My body charged with pulsating energies,
excitement everytime we exchange words.
A brief moment the moon bonds our souls
Far distance between us, yet so connected.
Always learning from one another,
open minds and open hearts in convosation.
A touch not yet felt within the physical realms,
the only feeling that we are yet to share.
I Look beyond your astonishing graceful beauty,
to find a soul of intriguing purity.
I hope that this emotion can last forever,
for I would fade away without it.
Jan 2016 · 940
Quiet desires
Ryan Jan 2016
Strong beating heart left quiet inside,
banished into confinement, unwanted.
Seeping at the seams, ready to burst,
unconditional love in good faith.
Tricking rain running down my neck,
the closet touch that I'll ever get.
Dancing with desire, eligant steps,
thunderous passion yet to be ignited.
Heated sensations left to be teased,
an unquenched thirst unsatisfyed.
Jan 2016 · 545
Society
Ryan Jan 2016
wonder down the street
eyes stay fixed
whislt I observe each detail
everyone somewhere to be
can't everything slow down
for just one moment
but I get it I do
were in an unadaptable society
told to go along with the norm
told to conform
it doesnt feel right
we drift through life
with hidden ambition
with hidden dreams
stuck in routines
hoping that life will be differen't
to see a improved world
we have to be patient
it will come in time
change is inevitable
This was more out of frustation than anything, understand that I know certain things are easier said than done and that there are many people will less than we have, but even then we are still not satisfyed.
Jan 2016 · 1.2k
Self Liberation
Ryan Jan 2016
My head in riddles,
poisonous snakes latch onto every thought,
every feeling, leeching out every essense of
purity until I'm left dry in thrist.

I feel the pressure of the acids pulsating through
every nerve of my living body, slowly torturing,
paralyzing me from the inside out.

But I can still feel the dim flicker of light,
the one feeling, the strongest of them all,
hidden the deep in the caverns of my exsistence.
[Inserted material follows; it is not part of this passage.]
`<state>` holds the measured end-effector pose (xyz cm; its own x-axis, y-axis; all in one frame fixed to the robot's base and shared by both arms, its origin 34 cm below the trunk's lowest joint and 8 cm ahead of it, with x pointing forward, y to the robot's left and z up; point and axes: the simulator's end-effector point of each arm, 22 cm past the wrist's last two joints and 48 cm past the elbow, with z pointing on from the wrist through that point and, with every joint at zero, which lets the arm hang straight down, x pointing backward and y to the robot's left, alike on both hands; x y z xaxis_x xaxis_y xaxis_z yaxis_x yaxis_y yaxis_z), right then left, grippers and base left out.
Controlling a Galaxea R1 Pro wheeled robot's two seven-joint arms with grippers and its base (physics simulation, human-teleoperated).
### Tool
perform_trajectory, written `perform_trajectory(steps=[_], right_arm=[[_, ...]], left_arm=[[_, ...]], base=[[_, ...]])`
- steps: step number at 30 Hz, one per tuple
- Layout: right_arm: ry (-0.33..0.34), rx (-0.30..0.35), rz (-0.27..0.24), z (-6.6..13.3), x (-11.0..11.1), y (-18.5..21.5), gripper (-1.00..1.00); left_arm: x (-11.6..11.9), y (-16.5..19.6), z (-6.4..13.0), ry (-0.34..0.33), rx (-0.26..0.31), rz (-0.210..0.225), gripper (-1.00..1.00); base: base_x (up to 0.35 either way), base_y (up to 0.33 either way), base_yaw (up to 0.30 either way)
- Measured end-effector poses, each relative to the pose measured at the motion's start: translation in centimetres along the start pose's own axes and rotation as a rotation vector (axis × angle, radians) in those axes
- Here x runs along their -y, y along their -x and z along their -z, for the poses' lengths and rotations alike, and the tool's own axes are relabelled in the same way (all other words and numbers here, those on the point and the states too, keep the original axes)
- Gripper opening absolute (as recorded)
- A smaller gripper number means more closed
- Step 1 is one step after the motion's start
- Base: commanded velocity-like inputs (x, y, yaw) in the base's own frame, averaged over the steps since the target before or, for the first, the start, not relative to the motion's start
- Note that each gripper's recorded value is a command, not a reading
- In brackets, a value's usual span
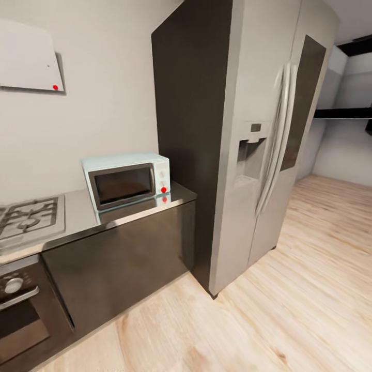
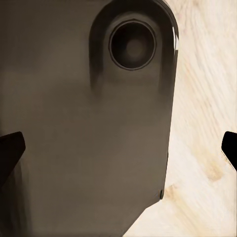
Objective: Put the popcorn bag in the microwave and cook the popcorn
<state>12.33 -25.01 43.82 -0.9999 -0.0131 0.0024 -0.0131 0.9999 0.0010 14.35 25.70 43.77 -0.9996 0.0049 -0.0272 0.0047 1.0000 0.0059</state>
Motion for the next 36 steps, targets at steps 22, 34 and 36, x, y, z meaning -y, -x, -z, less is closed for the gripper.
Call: perform_trajectory(steps=[22,34,36], right_arm=[[-0.001,0.005,0.026,0.0,0.2,0.2,1.0],[0.002,0.007,0.109,0.0,0.3,0.2,1.0],[0.002,0.007,0.11,0.0,0.3,0.2,1.0]], left_arm=[[1.6,0.8,0.0,-0.004,0.036,0.306,1.0],[1.7,0.5,0.0,-0.003,0.026,0.305,1.0],[1.6,0.5,0.0,-0.001,0.025,0.306,1.0]], base=[[0.0,0.0,0.288],[0.14,-0.037,0.042],[0.31,-0.097,0.0]])
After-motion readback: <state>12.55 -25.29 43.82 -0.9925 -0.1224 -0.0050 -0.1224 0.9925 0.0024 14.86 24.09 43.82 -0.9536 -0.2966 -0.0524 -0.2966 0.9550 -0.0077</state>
I will crawl with my fingernails, with every
last breath to reach this light.
I will bleed before I allow myself to become
paraslysed into darkness.

These devious creeping shadows will be cast out,
the abundance of light will take over, I will be free.
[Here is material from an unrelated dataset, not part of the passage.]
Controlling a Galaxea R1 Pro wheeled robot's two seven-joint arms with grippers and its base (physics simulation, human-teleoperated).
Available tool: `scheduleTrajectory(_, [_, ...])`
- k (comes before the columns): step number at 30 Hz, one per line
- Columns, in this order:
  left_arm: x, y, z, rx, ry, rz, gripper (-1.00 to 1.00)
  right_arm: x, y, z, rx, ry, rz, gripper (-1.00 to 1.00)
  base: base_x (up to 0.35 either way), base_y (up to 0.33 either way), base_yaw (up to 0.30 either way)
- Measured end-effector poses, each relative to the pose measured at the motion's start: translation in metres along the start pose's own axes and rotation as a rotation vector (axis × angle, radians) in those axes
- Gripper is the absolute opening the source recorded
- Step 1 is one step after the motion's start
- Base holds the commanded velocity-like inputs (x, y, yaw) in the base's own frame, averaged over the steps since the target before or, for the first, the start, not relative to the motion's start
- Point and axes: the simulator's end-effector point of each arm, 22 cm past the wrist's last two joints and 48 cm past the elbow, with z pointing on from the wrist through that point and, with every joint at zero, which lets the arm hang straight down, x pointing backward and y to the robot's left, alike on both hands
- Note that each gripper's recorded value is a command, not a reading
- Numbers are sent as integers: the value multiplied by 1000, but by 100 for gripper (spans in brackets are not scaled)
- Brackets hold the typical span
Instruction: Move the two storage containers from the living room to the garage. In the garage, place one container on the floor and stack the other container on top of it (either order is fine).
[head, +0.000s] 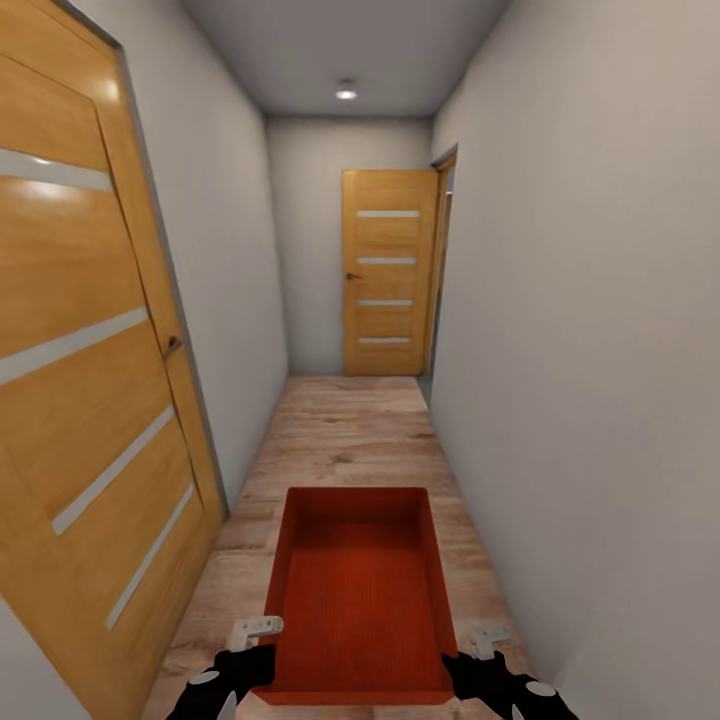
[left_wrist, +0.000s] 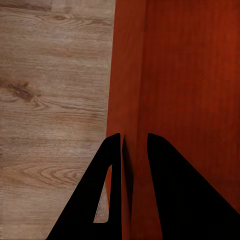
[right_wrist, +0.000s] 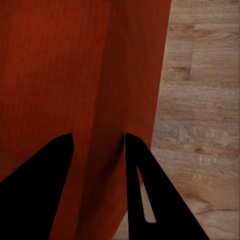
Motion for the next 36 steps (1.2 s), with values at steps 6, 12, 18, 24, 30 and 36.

I am ready to step into self liberation.
Jan 2016 · 473
Missed feelings
Ryan Jan 2016
Eyes of pure radiance, a universe born within.
A voice of eligiance that soothes the soul.
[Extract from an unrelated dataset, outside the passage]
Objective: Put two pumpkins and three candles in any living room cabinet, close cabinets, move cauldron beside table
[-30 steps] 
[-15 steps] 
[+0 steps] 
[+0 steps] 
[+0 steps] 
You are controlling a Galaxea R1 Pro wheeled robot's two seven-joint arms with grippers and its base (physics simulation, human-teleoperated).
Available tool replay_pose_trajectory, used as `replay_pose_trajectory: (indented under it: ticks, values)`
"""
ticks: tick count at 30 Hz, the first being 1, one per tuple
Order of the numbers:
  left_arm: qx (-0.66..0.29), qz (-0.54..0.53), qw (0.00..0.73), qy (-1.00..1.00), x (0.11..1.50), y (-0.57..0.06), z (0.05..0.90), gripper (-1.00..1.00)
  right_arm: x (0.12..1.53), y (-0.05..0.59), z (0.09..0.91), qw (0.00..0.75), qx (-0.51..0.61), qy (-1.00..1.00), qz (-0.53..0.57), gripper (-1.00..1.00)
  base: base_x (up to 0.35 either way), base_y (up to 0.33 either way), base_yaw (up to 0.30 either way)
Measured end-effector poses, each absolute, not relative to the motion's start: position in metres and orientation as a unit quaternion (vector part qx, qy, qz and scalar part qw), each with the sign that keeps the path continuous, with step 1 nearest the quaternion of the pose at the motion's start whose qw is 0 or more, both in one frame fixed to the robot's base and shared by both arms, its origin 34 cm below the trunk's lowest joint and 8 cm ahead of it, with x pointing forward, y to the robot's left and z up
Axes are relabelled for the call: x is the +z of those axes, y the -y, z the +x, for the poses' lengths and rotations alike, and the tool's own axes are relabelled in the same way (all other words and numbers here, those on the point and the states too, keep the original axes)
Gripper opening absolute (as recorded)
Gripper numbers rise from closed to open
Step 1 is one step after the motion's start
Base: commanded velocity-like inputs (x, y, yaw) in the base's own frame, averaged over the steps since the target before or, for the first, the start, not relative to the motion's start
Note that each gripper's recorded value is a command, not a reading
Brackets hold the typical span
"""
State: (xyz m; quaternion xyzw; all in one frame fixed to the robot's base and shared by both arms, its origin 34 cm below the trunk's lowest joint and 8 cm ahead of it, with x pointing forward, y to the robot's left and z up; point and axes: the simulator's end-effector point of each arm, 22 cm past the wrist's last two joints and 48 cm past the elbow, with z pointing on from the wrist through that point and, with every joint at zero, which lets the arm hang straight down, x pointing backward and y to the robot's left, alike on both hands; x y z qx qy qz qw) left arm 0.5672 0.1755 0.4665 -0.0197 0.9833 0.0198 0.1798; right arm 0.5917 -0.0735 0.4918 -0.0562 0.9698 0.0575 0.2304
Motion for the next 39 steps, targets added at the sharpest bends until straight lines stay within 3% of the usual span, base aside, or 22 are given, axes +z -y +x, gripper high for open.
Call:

A laugh that emits happiness in all directions.
Emotions so innocently fragile, but pure.
Strong willed to have endured such pain.
Every common intrest sparked excitement.
Soo much more to discover about you, lost.
Deep, sincre feelings, they won't fade.
I must move on before it consumes me,
move on but not forget, I won't,  I choose
not to.  I am glad you found happiness,
now I must search for mine, wherever it
may lie.
trying to let go, move on, but not to forgot.